2008-1050 DCT REVOLUTION EYEWEAR v ASPEX EYEWEAR (Newman
Schall Moore) 08-07-08 (2 of 5 stars) This
is a SuperSack case (i.e. the patentee granted a covenant not to sue in an
attempt to force dismissal of the case) but here the patentee apparently only
gave up on past infringement. The
question I guess is whether Medimmune requires something more for the
defendant to maintain an action for the infringement going forward. The patent relates to bottom-mounted eyewear
(whatever that is).
2008-1135 DCT TEHRANI v POLAR ELECTRO (Newman Rader
Prost) 08-08-08 The
main issue ius whether a patient must be a sick individual and whether the
“cardiac function” must be the function of the patient rather than a cadiac
function of an individual that serves as a reasonable fill in for the
patient. There is some question about
limiting the claims to a particular statement in the specification when that
statement included the permissive term “may.”

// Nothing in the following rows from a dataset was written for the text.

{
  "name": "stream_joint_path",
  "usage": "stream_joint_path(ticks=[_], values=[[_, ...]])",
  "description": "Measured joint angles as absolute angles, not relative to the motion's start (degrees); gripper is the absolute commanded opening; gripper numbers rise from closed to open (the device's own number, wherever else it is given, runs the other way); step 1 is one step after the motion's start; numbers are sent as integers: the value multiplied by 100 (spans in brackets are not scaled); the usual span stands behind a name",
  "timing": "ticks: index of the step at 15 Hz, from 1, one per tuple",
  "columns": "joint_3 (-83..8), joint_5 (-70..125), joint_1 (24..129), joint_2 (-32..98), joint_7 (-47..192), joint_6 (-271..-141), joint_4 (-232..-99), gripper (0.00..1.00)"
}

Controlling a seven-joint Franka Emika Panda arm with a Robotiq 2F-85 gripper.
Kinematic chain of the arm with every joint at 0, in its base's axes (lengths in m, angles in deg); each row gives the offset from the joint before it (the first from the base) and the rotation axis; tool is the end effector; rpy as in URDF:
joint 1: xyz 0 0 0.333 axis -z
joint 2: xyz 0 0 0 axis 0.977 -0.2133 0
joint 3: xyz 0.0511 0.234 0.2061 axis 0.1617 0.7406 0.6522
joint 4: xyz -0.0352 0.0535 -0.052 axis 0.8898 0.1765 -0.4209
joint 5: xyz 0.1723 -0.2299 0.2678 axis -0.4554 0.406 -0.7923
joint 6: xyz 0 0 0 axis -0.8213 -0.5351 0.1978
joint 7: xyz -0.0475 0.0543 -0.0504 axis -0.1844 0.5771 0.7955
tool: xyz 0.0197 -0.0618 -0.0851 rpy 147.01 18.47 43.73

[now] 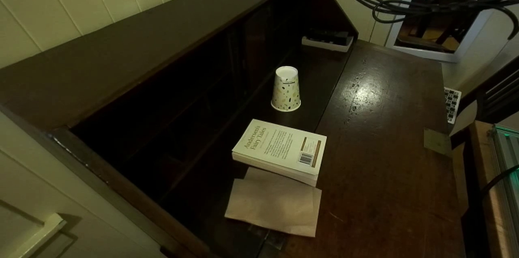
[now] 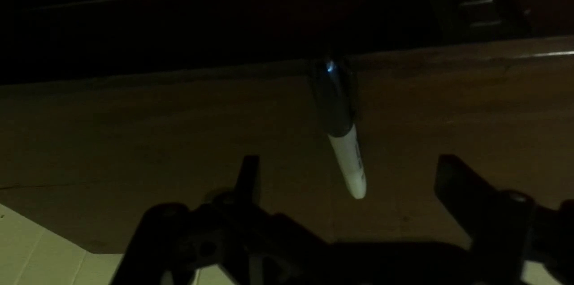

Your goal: Move the cup and pen to the bottom half of the desk, then place the pen on it

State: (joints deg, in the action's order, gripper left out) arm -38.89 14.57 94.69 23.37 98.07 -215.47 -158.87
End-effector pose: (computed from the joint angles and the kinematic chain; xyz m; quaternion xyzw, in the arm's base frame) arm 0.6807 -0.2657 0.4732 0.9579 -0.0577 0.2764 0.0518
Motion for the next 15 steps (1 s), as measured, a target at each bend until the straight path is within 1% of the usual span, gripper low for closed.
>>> stream_joint_path(ticks=[1, 2, 3, 5, 7, 11, 12, 13, 15], values=[[-3864, 1456, 9490, 2278, 9806, -21547, -15832, 73], [-3840, 1456, 9509, 2225, 9806, -21547, -15792, 69], [-3814, 1456, 9529, 2180, 9806, -21547, -15753, 60], [-3765, 1456, 9561, 2101, 9806, -21544, -15687, 47], [-3720, 1456, 9578, 2072, 9806, -21533, -15673, 31], [-3671, 1456, 9586, 2072, 9807, -21377, -15662, 5], [-3668, 1456, 9588, 2072, 9806, -21292, -15653, 0], [-3662, 1456, 9595, 2075, 9808, -21197, -15638, 4], [-3657, 1456, 9607, 2092, 9809, -20936, -15572, 5]])
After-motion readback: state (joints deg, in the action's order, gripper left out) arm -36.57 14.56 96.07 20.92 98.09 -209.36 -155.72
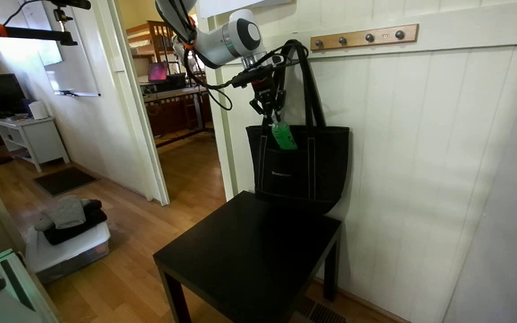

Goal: Put the bottle in the bag and put the bag on the chair

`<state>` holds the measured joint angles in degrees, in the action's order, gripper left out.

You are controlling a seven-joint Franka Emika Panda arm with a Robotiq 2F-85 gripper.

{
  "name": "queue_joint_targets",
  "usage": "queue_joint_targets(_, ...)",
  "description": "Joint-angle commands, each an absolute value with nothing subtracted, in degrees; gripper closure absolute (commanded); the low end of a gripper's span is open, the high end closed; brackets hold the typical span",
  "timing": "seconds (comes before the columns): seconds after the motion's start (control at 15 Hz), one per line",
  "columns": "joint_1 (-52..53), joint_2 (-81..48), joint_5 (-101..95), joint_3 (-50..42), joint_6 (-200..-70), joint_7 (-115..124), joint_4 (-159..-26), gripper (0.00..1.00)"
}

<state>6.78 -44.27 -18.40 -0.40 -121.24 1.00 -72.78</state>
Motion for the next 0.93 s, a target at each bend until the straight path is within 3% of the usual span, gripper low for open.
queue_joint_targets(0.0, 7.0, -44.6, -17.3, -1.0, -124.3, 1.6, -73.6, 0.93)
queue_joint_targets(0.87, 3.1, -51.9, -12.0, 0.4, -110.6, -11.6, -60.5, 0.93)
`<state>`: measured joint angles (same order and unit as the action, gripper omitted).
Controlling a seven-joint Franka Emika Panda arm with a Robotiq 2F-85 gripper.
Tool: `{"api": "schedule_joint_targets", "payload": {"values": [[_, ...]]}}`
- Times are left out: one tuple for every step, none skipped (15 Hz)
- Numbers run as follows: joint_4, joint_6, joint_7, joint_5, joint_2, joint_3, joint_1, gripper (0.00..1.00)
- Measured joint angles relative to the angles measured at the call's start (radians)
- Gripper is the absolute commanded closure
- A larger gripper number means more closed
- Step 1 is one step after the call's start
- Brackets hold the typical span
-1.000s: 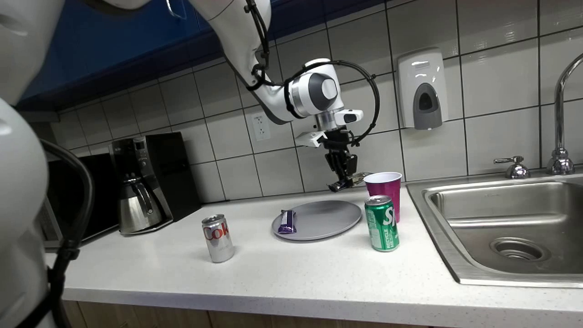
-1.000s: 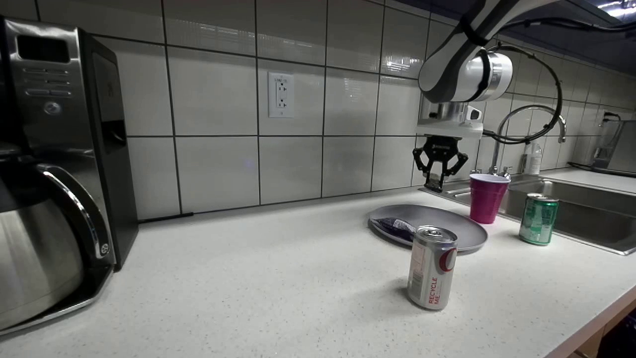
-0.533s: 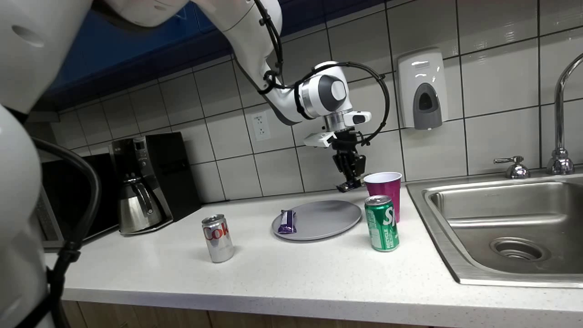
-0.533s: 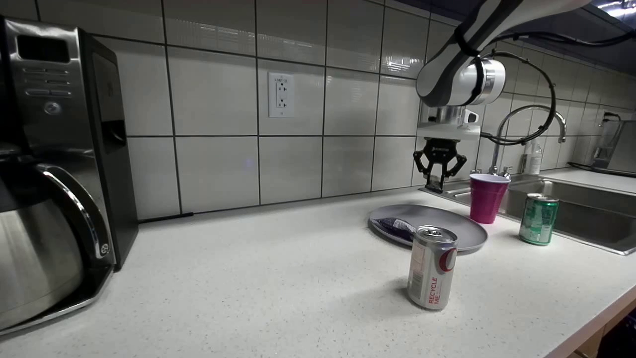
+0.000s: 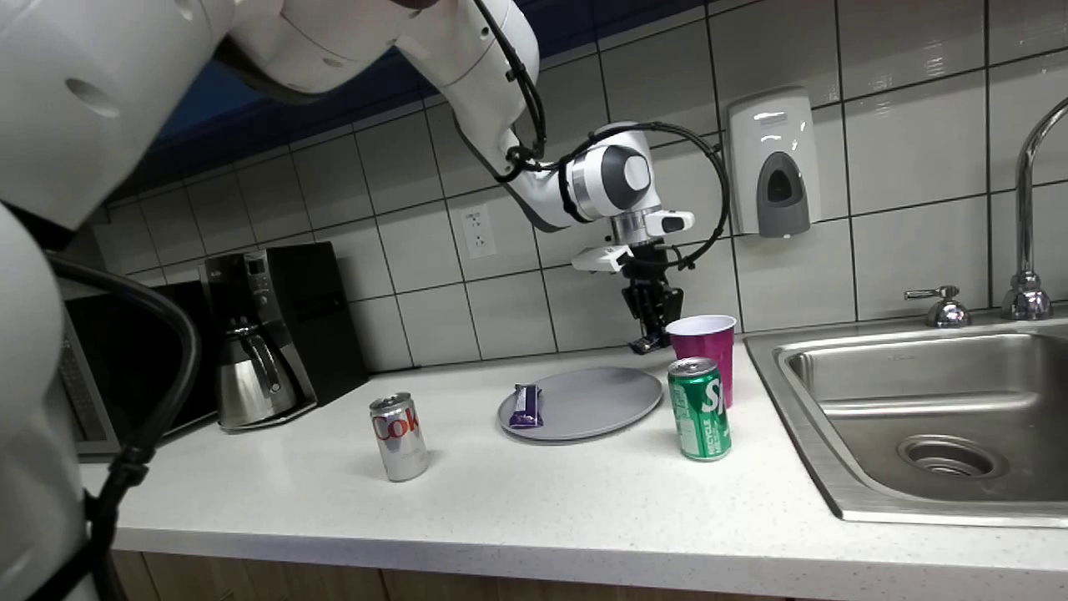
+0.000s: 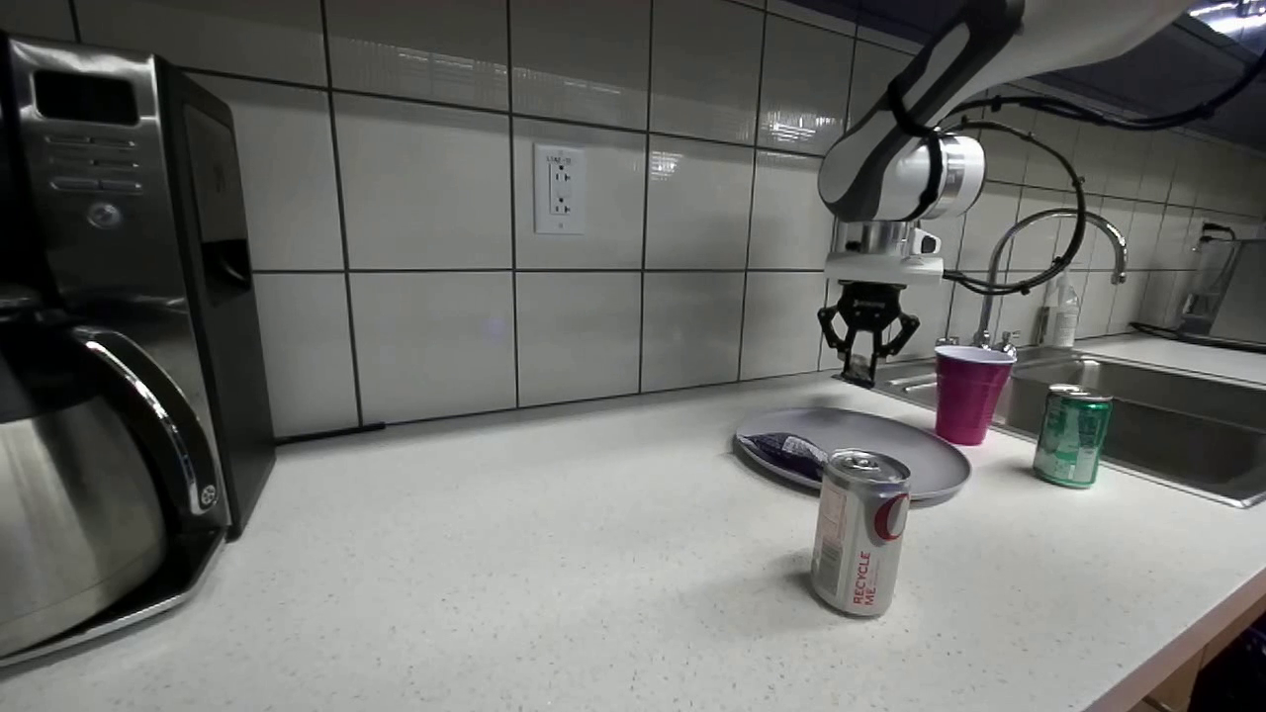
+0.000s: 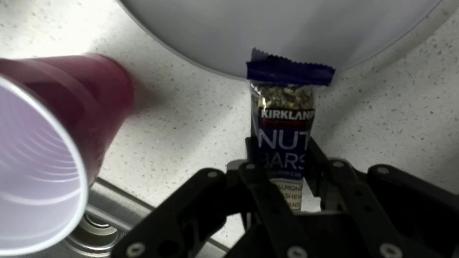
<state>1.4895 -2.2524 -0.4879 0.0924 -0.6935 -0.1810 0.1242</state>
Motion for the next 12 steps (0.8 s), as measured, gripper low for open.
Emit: {"api": "schedule_joint_targets", "payload": {"values": [[-0.020,0.010,0.001,0.002,-0.014,0.000,0.002,0.92],[-0.042,0.022,0.002,0.003,-0.029,0.000,0.005,0.92],[-0.063,0.032,0.003,0.004,-0.043,0.000,0.007,0.92],[-0.082,0.041,0.003,0.005,-0.056,0.000,0.009,0.92],[-0.100,0.049,0.003,0.006,-0.069,0.000,0.012,0.92],[-0.118,0.059,0.003,0.006,-0.081,0.000,0.015,0.92],[-0.135,0.066,0.003,0.006,-0.093,0.000,0.018,0.92],[-0.151,0.074,0.003,0.006,-0.104,0.000,0.021,0.92],[-0.165,0.080,0.004,0.006,-0.114,0.000,0.023,0.92],[-0.180,0.087,0.004,0.006,-0.124,0.000,0.026,0.92],[-0.193,0.095,0.004,0.006,-0.132,0.000,0.028,0.92],[-0.206,0.104,0.004,0.006,-0.140,0.000,0.030,0.92]]}}
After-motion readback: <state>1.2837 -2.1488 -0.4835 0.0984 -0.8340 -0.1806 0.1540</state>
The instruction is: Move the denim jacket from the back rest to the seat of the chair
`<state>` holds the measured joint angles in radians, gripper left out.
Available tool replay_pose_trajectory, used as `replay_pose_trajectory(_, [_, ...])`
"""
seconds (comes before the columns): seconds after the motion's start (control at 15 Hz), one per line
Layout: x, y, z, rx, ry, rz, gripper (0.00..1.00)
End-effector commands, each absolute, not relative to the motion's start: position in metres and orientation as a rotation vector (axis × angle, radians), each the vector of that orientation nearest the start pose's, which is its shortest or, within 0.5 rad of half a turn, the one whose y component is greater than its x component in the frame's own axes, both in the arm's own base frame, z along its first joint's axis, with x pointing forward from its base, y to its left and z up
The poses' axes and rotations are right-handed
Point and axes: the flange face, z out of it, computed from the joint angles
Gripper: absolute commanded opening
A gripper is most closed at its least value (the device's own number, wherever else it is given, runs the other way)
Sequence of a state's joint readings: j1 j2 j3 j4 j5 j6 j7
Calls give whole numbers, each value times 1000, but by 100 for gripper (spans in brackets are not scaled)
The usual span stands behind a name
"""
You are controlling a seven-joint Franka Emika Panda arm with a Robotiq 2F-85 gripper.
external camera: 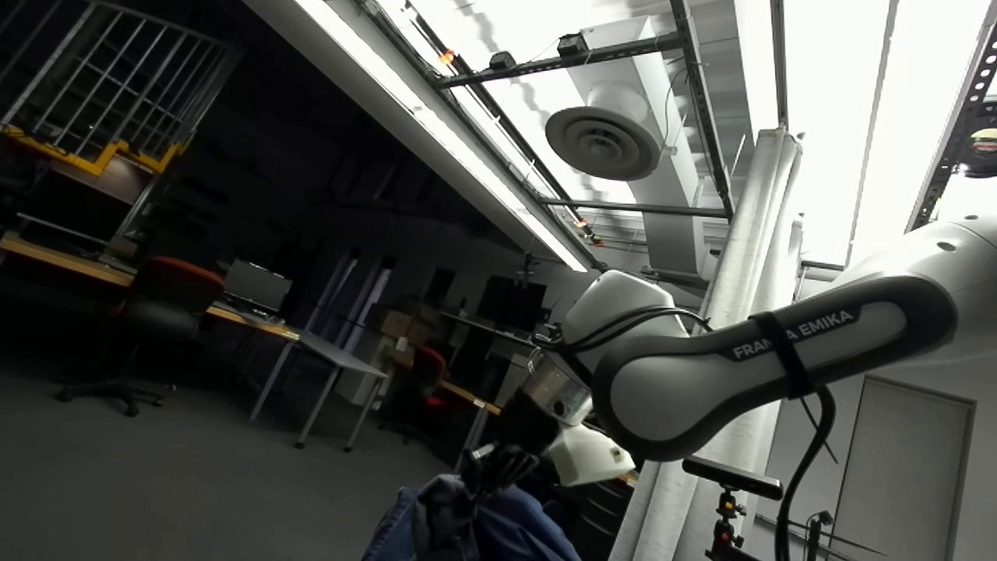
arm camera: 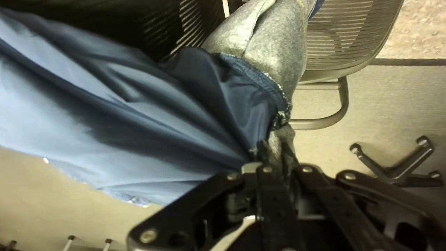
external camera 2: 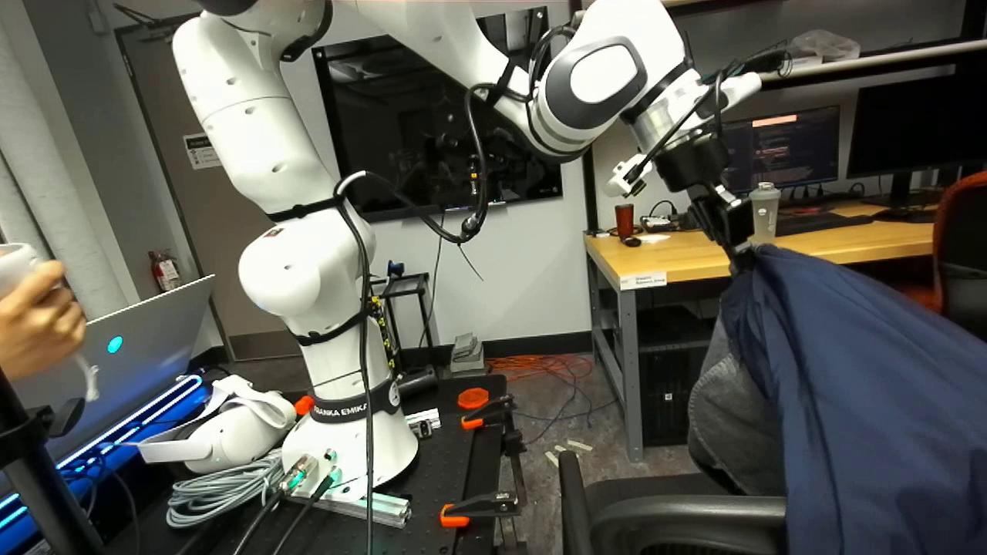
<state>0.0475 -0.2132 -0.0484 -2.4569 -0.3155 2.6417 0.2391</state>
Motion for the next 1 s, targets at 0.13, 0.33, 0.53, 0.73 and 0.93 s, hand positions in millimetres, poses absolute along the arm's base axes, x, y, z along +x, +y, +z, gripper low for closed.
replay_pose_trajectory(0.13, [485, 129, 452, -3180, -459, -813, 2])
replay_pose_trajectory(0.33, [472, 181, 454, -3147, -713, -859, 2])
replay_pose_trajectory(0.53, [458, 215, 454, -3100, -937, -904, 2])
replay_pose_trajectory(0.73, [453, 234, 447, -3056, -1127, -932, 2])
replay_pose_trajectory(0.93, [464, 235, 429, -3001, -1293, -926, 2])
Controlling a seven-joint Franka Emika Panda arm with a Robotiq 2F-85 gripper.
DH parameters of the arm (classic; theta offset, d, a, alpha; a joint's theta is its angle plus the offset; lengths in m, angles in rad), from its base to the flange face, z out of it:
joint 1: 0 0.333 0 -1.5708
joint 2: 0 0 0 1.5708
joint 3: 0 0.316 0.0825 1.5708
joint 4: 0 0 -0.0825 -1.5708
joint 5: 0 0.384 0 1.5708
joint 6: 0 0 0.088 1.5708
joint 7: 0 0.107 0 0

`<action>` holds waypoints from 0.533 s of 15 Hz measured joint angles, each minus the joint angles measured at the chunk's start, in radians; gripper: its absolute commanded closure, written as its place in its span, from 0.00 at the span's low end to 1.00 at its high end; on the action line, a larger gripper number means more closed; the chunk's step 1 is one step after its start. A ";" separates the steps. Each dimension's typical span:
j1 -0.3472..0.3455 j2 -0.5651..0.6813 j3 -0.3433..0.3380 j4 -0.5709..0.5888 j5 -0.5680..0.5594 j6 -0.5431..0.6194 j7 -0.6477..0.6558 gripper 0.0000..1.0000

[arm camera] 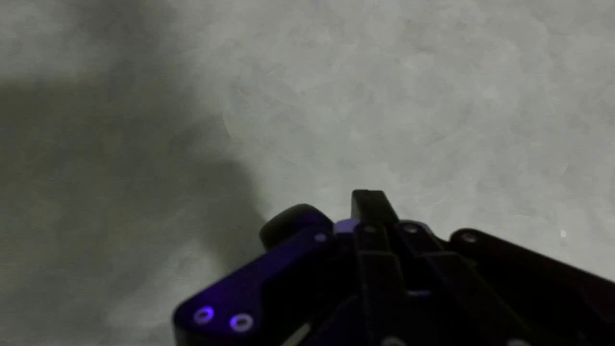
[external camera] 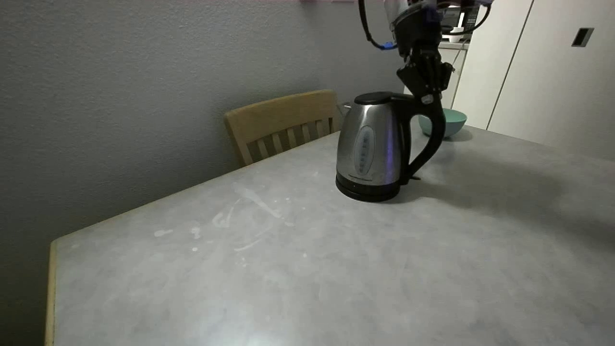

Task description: Open the lid of the electric kettle.

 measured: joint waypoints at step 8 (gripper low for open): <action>0.029 0.048 0.010 0.080 -0.001 -0.047 0.004 1.00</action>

2007-1572 ITC LINEAR TECHNOLOGY v ITC (Mayer Lourie
Schall) 08-08-08 (1 of 5 stars) This
is an appeal from an ITC determination that certain nclaims were
anticipated. The technology involves
controlling current through two different electrical phases in a power
supply. The appellant says the prior art
controlled current in only one phase.
Most of the discussion is case-specific and relates to what the prior
teaches or does not teach. There is some
discussion about what it means to show that there was no “substantial
evidence,” where the burden of proof is “clear and convincing evidence.” There is also a question of whether the
preamble is a limitation and if so whether a “voltage regulator” is limited to
a structure that holds a single output voltage (and whether the patent
discloses anything other than a single output voltage).
2008-1140 DCT EXCELSTOR TECH v PAPST LICENSING (Mayer
Lourie Schall) 08-08-08 This
appeal probes the intersection of LG Electronics and Medimmune. In particular Excelsior claims that it does
not have to pay a fee under a license it has with Papst because it purchased
its products from licensees of Papst and so Papst’s patent rights have been
exhausted with respect to those purchases.
The panel really wonders why it would not have been more straightforward
for Excelsior to bring a contract action.
Excelsior explains that under a contract action Papst would argue that
it is free under a particular term of the license but Papst does not have such
an excuse under the law of exhaustion.